El género literario llamado cuento vive una paradójica tragedia: en tiempos en los que se supone que la gente no lee, o lee poco, las narraciones breves no han podido desterrar a la novela, su hermana mayor, del primer lugar en la lista de preferencias. Digo que esto es paradójico porque, para empezar, la primera y más visible diferencia entre ambos géneros es su extensión: la novela, sabemos, es un relato por lo general amplio, mientras que el cuento es lo contrario, una ficción cuya brevedad permite a los usuarios del texto la lectura de un jalón, de una sola sentada.
Más allá de los conceptos de brevedad o latitud, que son subjetivos y dependen de cada persona (con esto quiero decir que lo breve para uno puede ser amplio para otro), el presupuesto de extensión en ambos géneros implica la posibilidad que ambos ofrecen a un lector promedio: la novela no dejará que dicho lector promedio lea de un solo tirón el relato (sí lo puede hacer, pero por la envergadura de la historia llegará un momento en el que se fatigue y decaiga el impacto estético); al revés, el buen cuento agarra de las solapas al lector y dada la extensión corta del texto deja que el usuario termine la lectura sin menoscabo de su atención, con un alto impacto emocional.
Sería inoportuno armar aquí una teoría del cuento, pero lo esencial, creo, es eso: pese a que es un relato breve (de un párrafo a veinte o treinta páginas, por decir algo), no goza de muchos seguidores, y como eso ocurre, las editoriales comerciales han decidido borrarlo de sus catálogos; alguien comentará que no es muy distinto lo que le pasa a la poesía, al ensayo, a la escritura teatral.

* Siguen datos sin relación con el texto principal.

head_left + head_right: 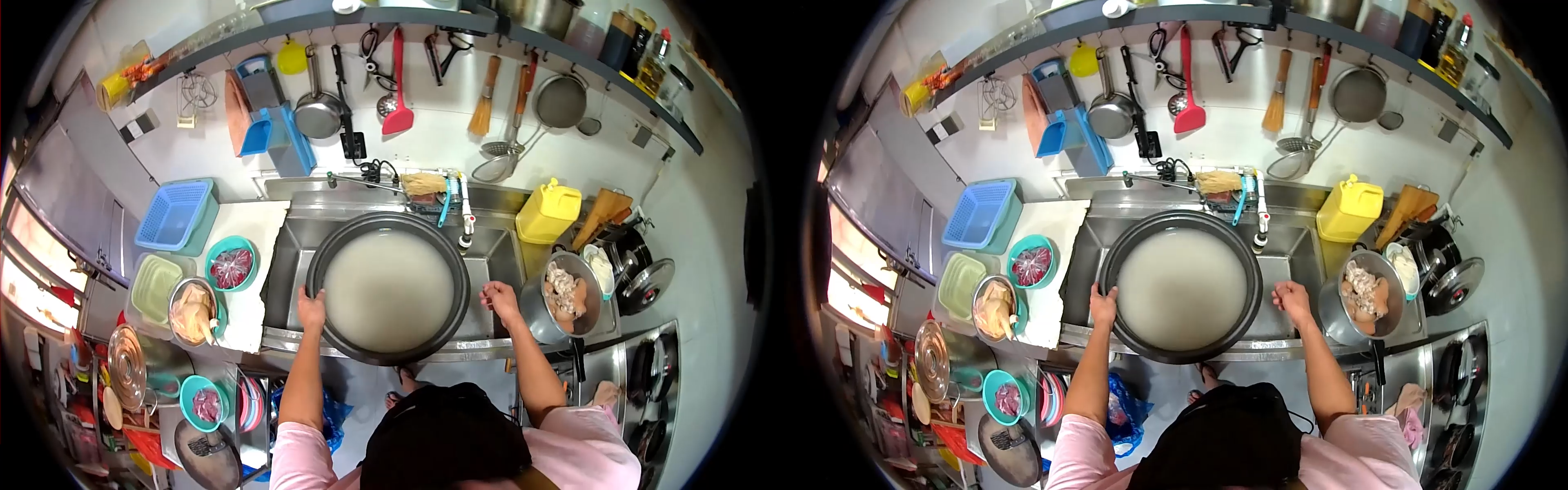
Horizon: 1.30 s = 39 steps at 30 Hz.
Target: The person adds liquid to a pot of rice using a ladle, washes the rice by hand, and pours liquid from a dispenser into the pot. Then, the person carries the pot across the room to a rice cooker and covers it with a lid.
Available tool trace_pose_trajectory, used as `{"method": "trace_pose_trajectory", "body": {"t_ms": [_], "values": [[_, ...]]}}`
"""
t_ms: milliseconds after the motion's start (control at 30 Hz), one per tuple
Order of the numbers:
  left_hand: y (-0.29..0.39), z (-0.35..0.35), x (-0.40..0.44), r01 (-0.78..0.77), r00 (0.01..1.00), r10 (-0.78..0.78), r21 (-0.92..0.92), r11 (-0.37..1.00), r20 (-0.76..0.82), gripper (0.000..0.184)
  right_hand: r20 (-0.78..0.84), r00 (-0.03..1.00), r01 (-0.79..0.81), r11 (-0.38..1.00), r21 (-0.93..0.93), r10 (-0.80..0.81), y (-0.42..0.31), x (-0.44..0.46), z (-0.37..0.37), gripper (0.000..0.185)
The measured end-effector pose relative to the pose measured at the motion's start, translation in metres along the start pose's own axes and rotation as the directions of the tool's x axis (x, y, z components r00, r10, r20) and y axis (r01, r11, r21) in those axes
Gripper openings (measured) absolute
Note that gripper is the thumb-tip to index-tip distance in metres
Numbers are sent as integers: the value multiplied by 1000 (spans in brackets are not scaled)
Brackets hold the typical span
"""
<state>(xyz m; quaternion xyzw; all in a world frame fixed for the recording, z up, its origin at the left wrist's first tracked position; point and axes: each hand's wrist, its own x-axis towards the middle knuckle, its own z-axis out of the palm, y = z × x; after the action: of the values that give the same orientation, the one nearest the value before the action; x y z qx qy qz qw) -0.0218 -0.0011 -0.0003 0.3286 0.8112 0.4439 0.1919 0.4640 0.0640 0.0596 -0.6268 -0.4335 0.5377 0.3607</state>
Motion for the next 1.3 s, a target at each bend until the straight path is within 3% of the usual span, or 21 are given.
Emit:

Cierto, les sucede lo mismo: frente a la difusión de la novela, todos esos géneros son como apestados, leprosos que sólo pueden habitar los lazaretos de la edición oficial (universidades, gobiernos…) o, en el peor de los escenarios, de la autoedición, como es el caso de un amigo argentino que, ante la penuria editorial de allá, más terrible que la nuestra, decidió fundar un sello llamado EDUM, que significa tragicómicamente Ediciones De Uno Mismo.

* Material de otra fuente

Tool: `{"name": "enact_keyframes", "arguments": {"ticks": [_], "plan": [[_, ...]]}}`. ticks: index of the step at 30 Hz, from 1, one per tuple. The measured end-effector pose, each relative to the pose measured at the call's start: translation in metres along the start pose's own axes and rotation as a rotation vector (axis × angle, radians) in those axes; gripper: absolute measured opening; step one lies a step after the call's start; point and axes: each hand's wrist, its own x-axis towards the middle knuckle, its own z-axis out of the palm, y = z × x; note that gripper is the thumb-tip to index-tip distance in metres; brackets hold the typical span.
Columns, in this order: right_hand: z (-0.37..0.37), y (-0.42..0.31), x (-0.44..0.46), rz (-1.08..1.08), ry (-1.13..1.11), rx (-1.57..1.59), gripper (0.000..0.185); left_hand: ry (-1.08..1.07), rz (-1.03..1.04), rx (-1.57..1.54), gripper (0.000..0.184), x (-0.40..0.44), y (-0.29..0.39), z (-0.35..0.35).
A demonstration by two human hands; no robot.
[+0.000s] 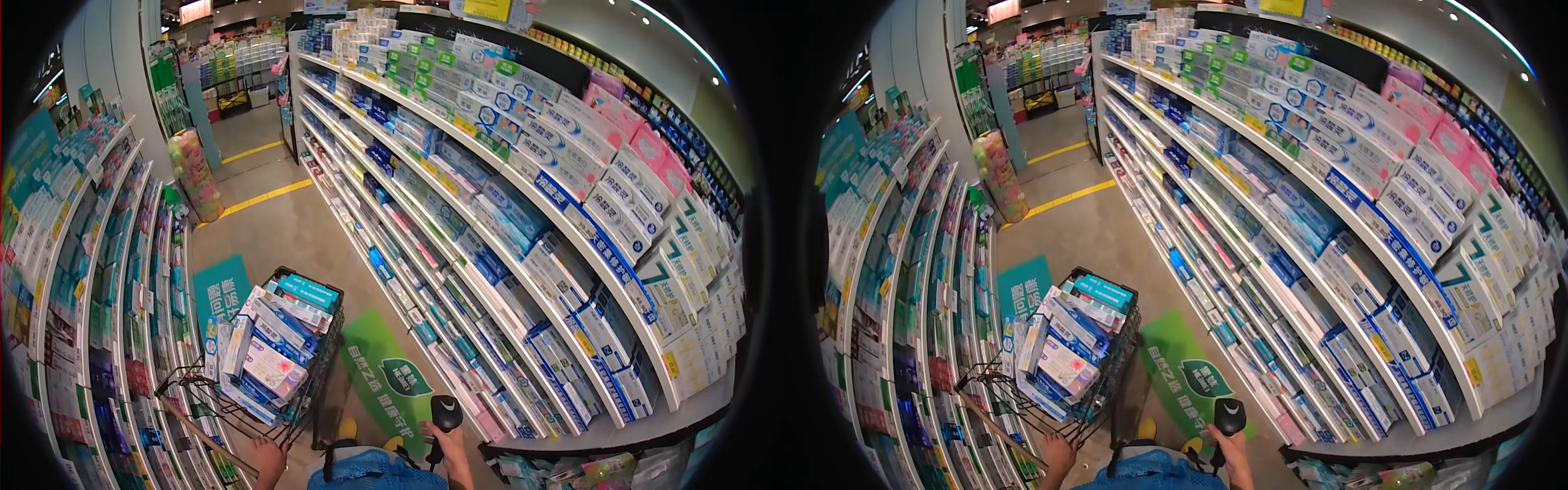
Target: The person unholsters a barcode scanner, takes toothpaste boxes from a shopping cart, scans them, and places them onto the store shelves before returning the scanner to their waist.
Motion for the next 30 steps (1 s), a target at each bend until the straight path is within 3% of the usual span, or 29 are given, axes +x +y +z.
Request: {"name": "enact_keyframes", "arguments": {"ticks": [2, 7, 9, 13, 18, 21, 23, 30], "plan": [[0.007, 0.003, 0.007, -0.008, -0.027, -0.019, 0.035, 0.094, 0.092, 0.041, 0.062, 0.001, -0.003, 0.006], [0.022, 0.002, 0.021, 0.050, -0.068, -0.010, 0.034, 0.131, 0.001, -0.005, 0.061, 0.009, -0.006, 0.011], [0.026, 0.001, 0.025, 0.047, -0.084, -0.016, 0.035, 0.051, -0.013, -0.017, 0.064, 0.016, -0.007, 0.008], [0.034, -0.004, 0.031, 0.077, -0.098, -0.020, 0.037, 0.144, -0.034, -0.048, 0.065, 0.026, -0.012, 0.022], [0.033, 0.000, 0.038, 0.098, -0.095, 0.011, 0.036, -0.010, -0.128, -0.101, 0.066, 0.039, 0.007, -0.008], [0.029, 0.010, 0.040, 0.125, -0.045, -0.019, 0.035, -0.038, -0.122, -0.060, 0.066, 0.049, 0.011, -0.012], [0.023, 0.024, 0.039, -0.039, -0.090, 0.059, 0.032, -0.057, -0.130, -0.066, 0.066, 0.058, 0.011, -0.008], [0.039, 0.000, 0.045, 0.010, -0.122, 0.018, 0.031, -0.052, -0.138, -0.063, 0.065, 0.075, 0.013, -0.018]]}}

El cuento, lo han dicho escritores de polendas como García Márquez y Vargas Llosa, es un género cuya sencillez es sólo aparente, una ilusión óptica. Por eso Benedetti declaró alguna vez esto, y conste que se trata de un experto: “Siempre digo que soy un poeta que además escribe cuentos y novelas. También me siento cómodo con el cuento, aunque me da mucho más trabajo. Un poema lo puedo escribir en un avión, durante un fin de semana o mientras espero al destino, en cambio un cuento me puede llevar años”.

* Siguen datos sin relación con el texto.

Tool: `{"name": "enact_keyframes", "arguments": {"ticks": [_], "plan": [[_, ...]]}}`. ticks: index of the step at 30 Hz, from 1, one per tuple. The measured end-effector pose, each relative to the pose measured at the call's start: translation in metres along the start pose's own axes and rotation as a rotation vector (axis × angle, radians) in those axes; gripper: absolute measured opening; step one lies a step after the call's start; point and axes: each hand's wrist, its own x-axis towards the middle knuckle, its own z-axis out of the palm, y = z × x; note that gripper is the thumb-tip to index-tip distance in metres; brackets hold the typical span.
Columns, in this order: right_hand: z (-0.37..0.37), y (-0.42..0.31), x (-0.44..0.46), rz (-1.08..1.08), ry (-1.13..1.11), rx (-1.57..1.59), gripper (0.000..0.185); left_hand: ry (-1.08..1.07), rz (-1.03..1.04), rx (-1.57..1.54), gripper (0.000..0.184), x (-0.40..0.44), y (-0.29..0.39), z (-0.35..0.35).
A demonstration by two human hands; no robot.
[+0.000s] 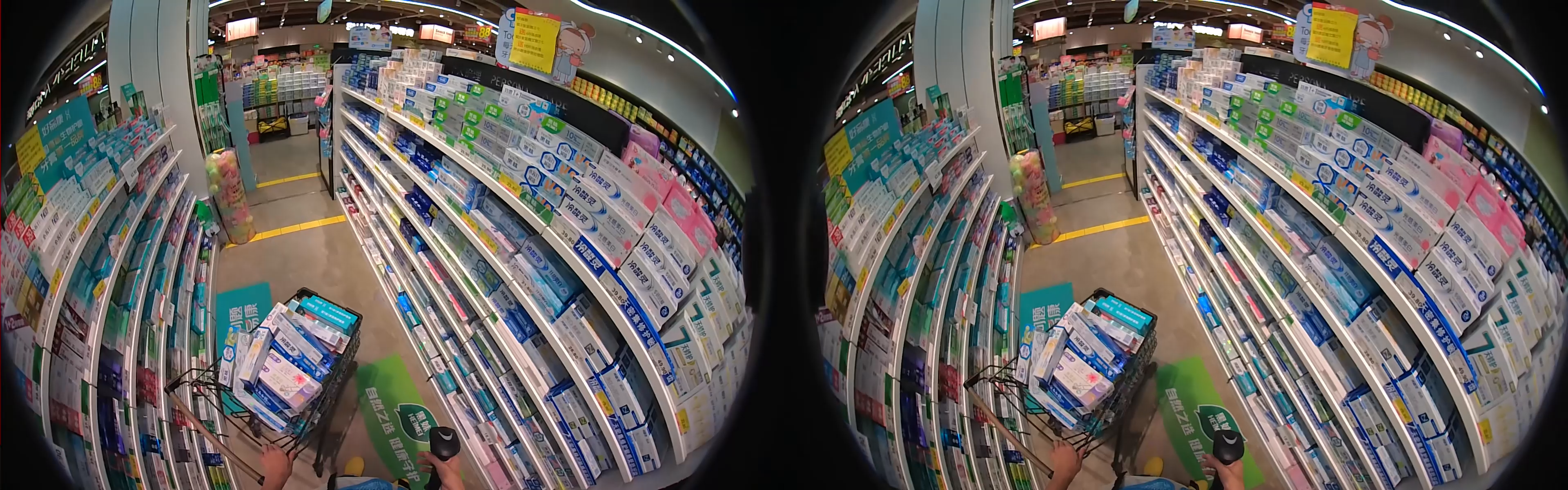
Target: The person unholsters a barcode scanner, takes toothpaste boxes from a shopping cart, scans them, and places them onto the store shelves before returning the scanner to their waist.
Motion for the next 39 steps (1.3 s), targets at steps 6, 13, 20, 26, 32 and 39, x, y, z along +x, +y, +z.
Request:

Tomo la última frase del uruguayo para insistir en la complejidad del cuento, en su belleza suprema cuando la construcción insinúa lo esférico, lo perfecto. Tan difícil es armar un libro de cuentos digno de tal nombre que es una pena no encontrar después ni a un misericordioso lector. De eso, no obstante, ya no es culpable el autor, sino el mercado o qué sé yo. Pese a la situación descrita, o más bien debido a ella, invito desde esta columna a la presentación de Las manos del tahúr, mi más reciente libro de cuentos. Fue publicado por el Instituto Sonorense de Cultura y el Conaculta, y se trata del volumen que ganó el premio nacional de narrativa Gerardo Cornejo 2005. La presentación la haremos Saúl Rosales, Mariana Ramírez y yo en el Teatro Martínez. Será el 22 de noviembre a las 8 de la noche. Me dará gusto ver a los lectores de Ruta Norte. Sé que no son muchos, de allí que su asistencia cobre, para mí, muy significativo valor. El miércoles los vuelvo a convidar.